# Wal-Mart Scanned Photo CD's



## Soul Rebel (Feb 10, 2006)

How do they make these cd's? Are they scanning the photos themselves or is it some other way? 

Also, what is a good way to get the photos I take scanned? Is there a program that is better than the rest? Or does it matter which?


----------



## AIRIC (Feb 10, 2006)

Fuji Frontier printers scan the negs and can make prints and digital files at the same time. Walmart for sure would be scanning from the negs as it would take to much time from the prints.  

Eric


----------



## Soul Rebel (Feb 10, 2006)

Im not too concerned with time. What kind of quality can I expect by scanning from the picture itself?

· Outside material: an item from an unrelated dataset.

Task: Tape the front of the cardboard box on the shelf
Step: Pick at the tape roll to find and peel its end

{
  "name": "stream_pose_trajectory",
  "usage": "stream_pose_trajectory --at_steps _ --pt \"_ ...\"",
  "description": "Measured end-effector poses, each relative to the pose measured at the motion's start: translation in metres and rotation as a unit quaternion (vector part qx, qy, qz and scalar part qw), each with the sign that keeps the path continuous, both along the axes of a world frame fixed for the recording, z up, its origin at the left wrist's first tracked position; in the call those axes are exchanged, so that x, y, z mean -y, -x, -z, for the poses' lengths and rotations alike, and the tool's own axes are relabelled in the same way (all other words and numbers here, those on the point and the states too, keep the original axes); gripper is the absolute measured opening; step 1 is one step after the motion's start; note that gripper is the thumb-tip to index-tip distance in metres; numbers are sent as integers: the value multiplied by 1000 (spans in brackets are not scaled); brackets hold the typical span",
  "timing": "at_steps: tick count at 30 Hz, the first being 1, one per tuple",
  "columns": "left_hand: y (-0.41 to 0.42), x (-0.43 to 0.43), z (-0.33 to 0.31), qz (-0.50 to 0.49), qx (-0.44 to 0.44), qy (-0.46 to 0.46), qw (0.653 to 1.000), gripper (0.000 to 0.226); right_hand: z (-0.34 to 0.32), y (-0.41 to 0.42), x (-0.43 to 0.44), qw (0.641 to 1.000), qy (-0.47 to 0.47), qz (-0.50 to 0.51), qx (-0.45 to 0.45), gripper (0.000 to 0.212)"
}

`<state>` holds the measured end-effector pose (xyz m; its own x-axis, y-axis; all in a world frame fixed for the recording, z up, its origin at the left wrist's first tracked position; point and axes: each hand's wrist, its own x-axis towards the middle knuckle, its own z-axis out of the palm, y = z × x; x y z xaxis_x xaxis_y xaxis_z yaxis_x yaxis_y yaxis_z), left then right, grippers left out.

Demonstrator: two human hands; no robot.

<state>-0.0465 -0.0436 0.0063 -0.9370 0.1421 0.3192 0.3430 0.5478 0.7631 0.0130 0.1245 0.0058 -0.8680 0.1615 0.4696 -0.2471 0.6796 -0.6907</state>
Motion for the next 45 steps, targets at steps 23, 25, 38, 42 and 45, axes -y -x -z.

The photos I scanned were not of the best quality and they looked grainy....it wasnt good. I was just using Adobe PhotoShop Album to scan.


----------



## Karalee (Feb 10, 2006)

Scans from a negative are almost always better than a print scan.


----------



## DestinDave (Feb 11, 2006)

Also, scans from a "glossy" print will usually be clearer than scans from a "matte" print.  I have my film developed at a local pro shop and get the negs, an index print, and a CD with low-res and high-res images on it.  More expensive than Wal-Mart or the 1-hour places but much higher quality.  If I have a really good shot I want then I take the neg back and have it printed.


----------



## Arch (Feb 11, 2006)

Soul Rebel said:
			
		

> Im not too concerned with time. What kind of quality can I expect by scanning from the picture itself?
> 
> The photos I scanned were not of the best quality and they looked grainy....it wasnt good. I was just using Adobe PhotoShop Album to scan.



If your planning to do this yourself, i would say the best thing to do is use the software that came with your scanner (or use the import option in ps) to get your images into ps. From there you can make alterations and adjustments to get your images looking better. However, they will only look good from the scan if your scanner has the options to scan at a high dpi, aswell as plenty of other options which effect the scan output. Try different settings to get the best results. I have a few scanners, the one i have at home is an AGFA scantouch.....which is ok but not as clear as my Canon one at work....so the quality of the scanner counts.


----------